Live Review by Malachi Doyle.

 

I’ve been moved by the crying of the newborn

The honey sweetness of the air in spring

I’ve watched the moonlight flood

Across them sleepy hills and valleys

Heard the sadness in her requiem

 

I can think of no better living songwriter, Australian or otherwise, than Kev Carmody. I feel it’s important to get this on record while Kev is still with us (and I apologise if Kev, you take this as an pre-emptive epitaph, I hope you take it with humour and my deep respect), appreciating with my limited cultural knowledge, the law prohibiting the naming or showing of images of the deceased for Aboriginals and Torres Strait Islanders. Anyway, enough about such things, Kev is with us and at 71 remains a powerful solo performer, as witnessed by my first Carmody gig at MONA FOMA back in January 2017.

I was completely knocked out and totally sober on the occasion (which I thought was important to do justice to Kev’s scope and vision), and the audience was given a masterclass in audience captivation by a solo performer (true Midnight Oil’s Jim Moginie sat in on a couple of songs, but he operated more as a prop than an accompanist). Kev sang, fingerpicked an instrumental piece and even blew a healing incantations on his homemade beautiful didgeridoo. Equally as important, he introduced his songs via personal stories, which were equal parts salt of the Earth and lyrically virtuosic. Kev is a master story teller in song and speech who uses wry humour and authority to tell revelatory messages: Kev knows who his people are, where he lives and just as importantly, knows who he is as an individual. Kev does something that so few Australians know how to do: be down-to-Earth without being self-deprecating. It so refreshing to find a performer who doesn’t lesson himself to appeal to every pub goer’s inner-bogan.

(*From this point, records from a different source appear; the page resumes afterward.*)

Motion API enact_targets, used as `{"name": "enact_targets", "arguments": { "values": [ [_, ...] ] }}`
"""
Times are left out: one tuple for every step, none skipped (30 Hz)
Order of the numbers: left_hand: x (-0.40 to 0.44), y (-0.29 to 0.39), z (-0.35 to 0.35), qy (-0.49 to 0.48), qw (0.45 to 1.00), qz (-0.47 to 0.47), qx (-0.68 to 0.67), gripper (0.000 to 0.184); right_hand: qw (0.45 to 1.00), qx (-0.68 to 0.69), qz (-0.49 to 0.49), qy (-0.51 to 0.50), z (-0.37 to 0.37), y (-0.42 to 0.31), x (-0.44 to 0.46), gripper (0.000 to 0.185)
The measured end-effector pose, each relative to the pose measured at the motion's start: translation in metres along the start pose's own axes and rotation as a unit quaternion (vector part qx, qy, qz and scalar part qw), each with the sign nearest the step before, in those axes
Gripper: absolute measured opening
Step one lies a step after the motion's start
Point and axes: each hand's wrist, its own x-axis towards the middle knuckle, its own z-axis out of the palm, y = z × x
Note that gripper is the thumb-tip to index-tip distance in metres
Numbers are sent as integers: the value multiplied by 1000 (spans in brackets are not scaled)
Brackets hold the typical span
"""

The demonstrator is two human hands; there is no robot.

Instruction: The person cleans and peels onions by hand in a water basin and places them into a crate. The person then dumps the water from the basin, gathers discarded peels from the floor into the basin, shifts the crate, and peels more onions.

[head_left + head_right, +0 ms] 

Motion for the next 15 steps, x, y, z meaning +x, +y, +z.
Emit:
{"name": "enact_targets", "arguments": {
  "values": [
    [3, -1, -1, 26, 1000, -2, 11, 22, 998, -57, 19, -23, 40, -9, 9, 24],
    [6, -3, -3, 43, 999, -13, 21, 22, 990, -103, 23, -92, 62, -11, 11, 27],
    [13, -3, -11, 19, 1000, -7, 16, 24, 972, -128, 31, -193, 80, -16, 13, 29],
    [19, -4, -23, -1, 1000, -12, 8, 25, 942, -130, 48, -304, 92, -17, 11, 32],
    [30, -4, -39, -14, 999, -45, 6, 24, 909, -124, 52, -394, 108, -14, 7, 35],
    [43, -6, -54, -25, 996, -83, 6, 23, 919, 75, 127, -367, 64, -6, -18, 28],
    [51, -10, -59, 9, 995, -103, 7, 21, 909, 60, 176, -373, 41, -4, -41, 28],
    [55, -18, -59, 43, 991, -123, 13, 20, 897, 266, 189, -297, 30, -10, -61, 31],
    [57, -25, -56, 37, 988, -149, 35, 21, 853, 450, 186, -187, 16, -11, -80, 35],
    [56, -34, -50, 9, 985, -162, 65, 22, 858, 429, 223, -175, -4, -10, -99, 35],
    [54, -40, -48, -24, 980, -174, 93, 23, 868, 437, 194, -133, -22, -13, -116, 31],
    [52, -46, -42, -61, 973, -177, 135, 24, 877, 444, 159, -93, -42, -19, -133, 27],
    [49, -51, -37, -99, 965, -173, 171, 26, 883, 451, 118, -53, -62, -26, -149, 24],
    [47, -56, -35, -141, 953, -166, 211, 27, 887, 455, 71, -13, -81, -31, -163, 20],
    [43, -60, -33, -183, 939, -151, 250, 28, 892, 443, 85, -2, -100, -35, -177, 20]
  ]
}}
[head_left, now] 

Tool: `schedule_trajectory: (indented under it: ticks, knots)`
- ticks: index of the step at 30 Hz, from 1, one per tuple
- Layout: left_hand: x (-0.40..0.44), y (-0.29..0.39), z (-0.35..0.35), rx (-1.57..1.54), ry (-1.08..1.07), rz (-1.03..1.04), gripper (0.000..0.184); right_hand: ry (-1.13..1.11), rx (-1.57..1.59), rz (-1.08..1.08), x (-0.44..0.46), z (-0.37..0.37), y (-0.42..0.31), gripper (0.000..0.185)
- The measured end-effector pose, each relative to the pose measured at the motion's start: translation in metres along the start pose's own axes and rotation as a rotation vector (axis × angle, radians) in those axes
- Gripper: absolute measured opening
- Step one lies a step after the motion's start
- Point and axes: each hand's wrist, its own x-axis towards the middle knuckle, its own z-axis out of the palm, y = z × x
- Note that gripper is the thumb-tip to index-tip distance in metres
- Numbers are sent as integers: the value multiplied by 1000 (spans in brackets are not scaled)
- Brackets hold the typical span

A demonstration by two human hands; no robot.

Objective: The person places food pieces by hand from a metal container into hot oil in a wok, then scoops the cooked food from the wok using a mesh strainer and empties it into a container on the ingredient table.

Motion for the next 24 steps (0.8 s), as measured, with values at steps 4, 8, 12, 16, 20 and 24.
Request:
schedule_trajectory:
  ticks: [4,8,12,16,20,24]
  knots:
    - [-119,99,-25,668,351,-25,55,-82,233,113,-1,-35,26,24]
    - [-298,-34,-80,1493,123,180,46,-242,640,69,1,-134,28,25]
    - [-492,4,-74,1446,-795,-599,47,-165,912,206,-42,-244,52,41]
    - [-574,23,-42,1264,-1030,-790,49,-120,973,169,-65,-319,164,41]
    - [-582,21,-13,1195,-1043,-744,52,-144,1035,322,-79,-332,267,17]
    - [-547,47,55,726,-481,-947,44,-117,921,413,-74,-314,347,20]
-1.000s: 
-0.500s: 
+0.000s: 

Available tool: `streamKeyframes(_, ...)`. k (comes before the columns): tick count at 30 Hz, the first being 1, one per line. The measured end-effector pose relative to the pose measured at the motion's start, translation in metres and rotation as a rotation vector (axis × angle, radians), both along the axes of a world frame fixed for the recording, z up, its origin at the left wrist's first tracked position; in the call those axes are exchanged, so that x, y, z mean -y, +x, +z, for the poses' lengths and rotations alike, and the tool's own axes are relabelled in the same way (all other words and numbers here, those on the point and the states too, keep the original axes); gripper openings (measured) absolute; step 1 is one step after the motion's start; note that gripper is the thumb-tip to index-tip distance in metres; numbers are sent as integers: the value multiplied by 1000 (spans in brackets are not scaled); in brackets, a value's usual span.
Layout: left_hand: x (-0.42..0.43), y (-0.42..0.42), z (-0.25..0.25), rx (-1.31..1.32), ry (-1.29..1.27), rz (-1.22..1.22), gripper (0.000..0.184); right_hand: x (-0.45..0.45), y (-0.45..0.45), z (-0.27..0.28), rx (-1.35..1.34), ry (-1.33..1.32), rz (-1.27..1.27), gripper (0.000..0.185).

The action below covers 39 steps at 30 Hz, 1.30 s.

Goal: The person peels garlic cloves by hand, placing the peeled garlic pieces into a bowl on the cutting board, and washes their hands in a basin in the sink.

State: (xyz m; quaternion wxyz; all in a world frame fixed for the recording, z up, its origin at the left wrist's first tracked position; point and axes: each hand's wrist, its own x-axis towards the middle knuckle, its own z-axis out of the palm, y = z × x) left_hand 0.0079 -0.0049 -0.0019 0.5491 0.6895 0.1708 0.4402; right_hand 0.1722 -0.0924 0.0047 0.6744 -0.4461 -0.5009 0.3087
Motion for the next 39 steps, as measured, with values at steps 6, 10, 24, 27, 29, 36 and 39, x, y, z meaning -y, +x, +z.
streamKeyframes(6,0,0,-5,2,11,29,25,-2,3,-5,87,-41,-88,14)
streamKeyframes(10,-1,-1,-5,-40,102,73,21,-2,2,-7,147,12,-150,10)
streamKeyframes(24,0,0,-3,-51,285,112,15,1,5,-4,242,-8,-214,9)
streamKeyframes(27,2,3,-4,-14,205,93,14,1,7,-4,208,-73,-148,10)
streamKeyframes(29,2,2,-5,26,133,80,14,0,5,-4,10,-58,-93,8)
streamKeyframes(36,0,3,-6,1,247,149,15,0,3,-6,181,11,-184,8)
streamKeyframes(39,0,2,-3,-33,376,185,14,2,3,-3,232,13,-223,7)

When I first imagined Kev Carmody, before I’d ever sat down and listened to a full album, I had the limiting pre-impression that Kev was first and foremost a political firebrand. How partial was that view. Half way through the first cd I listened to I was gripped by a spiritual epiphany where the whole room was bathed in a light show of the sun’s making and my whole being expanded into a pure connectedness with the moment. (Again, I don’t think this would have happened if I wasn’t sober.) So Kev Carmody’s music is spiritually transformative as much as it is socially comment. Kev doesn’t dress in flowing robes or speak of his magical properties, but he possesses them. Of course, I am open to such things, in the way that a rationalist might merely have experienced and called it Kev’s truthful evocations of the living. Romantic or Rationalist, Kev was to touch everyone (through whatever the refractions of their subjectivity) who was present at his MONA FOMA show.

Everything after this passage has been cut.